• _ASSIGNED TASK_: What you return should be the lines of the data containing "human", each in full.

[Stored dataset items]
┌──

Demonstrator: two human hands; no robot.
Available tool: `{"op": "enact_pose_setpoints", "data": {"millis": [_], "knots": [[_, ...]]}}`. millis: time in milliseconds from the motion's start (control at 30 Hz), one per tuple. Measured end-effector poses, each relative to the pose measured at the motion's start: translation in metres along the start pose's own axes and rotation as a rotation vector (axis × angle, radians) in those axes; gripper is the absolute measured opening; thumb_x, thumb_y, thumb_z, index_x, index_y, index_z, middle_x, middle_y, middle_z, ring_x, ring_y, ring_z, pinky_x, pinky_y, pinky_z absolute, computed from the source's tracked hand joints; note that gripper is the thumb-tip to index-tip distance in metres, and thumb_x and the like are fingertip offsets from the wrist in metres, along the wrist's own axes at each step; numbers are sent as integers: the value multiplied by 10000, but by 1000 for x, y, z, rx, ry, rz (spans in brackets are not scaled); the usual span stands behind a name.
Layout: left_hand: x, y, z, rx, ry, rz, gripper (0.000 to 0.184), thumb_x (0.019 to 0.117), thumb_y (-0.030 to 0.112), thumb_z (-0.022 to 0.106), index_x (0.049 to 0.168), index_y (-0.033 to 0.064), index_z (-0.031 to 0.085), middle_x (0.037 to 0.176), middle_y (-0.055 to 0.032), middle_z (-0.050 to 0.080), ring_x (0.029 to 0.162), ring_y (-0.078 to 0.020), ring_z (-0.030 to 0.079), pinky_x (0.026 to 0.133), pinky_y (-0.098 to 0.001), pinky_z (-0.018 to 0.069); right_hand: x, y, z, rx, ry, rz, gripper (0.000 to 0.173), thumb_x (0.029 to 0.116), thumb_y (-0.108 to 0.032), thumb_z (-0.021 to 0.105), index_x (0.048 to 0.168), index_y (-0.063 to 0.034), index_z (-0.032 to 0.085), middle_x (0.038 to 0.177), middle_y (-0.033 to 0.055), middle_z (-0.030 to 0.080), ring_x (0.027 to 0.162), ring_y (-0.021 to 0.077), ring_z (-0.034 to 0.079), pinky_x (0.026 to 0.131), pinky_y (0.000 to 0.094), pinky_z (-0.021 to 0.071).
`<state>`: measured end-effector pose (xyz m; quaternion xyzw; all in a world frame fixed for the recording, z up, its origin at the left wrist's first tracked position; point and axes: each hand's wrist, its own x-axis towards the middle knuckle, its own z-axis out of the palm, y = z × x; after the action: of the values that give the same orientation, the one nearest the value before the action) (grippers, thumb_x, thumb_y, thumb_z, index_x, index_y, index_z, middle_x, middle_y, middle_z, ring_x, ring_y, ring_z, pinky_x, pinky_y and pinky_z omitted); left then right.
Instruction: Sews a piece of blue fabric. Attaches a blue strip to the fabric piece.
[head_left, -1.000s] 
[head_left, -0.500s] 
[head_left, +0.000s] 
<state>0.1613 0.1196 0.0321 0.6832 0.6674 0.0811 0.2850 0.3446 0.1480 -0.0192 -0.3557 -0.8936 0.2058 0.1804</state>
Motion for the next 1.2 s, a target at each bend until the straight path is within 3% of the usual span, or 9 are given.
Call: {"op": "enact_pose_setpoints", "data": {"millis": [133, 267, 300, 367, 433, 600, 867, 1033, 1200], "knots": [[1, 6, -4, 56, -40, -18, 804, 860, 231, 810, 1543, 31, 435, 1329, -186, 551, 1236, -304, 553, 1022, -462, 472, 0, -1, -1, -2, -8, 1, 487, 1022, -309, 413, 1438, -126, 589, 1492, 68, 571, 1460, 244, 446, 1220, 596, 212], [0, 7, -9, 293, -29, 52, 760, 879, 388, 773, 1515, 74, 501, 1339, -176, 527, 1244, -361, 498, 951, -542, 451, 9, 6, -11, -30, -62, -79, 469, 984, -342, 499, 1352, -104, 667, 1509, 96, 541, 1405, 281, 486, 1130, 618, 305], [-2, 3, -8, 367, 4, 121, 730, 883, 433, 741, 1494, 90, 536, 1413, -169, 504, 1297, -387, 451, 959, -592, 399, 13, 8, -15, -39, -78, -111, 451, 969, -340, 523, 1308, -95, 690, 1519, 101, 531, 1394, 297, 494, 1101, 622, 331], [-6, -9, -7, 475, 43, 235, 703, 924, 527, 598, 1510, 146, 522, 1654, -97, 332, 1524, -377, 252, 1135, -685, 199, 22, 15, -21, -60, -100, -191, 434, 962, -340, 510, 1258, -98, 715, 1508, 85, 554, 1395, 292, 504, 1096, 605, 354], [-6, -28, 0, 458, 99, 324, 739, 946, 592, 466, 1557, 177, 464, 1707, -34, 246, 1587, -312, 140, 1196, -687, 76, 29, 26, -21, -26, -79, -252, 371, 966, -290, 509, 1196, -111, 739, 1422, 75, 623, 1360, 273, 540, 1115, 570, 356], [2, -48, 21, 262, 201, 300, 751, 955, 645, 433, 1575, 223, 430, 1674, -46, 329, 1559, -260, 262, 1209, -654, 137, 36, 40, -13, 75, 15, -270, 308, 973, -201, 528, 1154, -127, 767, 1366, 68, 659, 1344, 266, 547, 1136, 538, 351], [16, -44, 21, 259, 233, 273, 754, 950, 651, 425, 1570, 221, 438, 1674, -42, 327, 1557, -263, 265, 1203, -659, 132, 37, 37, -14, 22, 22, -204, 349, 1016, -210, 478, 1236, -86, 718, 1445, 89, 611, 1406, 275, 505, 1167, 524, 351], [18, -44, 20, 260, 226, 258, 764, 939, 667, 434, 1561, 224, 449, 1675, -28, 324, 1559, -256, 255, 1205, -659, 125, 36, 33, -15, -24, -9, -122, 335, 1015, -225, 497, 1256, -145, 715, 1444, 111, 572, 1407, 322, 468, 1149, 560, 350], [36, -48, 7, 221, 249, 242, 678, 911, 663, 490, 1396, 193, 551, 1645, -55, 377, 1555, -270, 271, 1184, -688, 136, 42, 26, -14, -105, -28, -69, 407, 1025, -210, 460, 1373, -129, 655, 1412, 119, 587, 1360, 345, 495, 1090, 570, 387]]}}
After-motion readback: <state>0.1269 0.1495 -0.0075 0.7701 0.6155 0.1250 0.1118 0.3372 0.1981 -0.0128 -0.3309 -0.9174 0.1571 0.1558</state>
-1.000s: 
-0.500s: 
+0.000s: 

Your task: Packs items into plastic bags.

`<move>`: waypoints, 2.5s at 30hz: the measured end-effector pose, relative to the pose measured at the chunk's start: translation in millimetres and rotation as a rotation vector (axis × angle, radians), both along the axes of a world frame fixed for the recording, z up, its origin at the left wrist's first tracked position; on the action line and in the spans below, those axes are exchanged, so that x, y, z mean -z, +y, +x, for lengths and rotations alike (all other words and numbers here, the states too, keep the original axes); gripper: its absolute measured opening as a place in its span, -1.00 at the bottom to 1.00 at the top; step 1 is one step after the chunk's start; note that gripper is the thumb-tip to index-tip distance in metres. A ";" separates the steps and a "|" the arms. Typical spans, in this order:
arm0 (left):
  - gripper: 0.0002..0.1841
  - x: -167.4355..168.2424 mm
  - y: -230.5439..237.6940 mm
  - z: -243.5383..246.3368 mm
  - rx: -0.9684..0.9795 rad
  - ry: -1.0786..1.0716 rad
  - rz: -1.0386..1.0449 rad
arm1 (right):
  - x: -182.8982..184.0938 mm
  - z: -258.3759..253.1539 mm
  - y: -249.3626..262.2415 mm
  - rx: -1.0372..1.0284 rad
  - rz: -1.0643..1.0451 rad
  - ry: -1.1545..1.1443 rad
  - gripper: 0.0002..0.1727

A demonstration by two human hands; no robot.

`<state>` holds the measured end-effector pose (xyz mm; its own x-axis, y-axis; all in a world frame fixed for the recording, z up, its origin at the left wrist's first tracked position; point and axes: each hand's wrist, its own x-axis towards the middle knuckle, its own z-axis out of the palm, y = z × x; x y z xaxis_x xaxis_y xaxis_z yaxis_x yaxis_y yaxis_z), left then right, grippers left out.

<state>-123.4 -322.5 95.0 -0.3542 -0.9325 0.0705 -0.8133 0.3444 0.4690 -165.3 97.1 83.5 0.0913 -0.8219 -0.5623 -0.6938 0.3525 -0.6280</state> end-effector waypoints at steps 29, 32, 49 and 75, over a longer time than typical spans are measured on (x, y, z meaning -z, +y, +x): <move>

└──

• _TASK RESULT_:
Demonstrator: two human hands; no robot.
A demonstration by two human hands; no robot.

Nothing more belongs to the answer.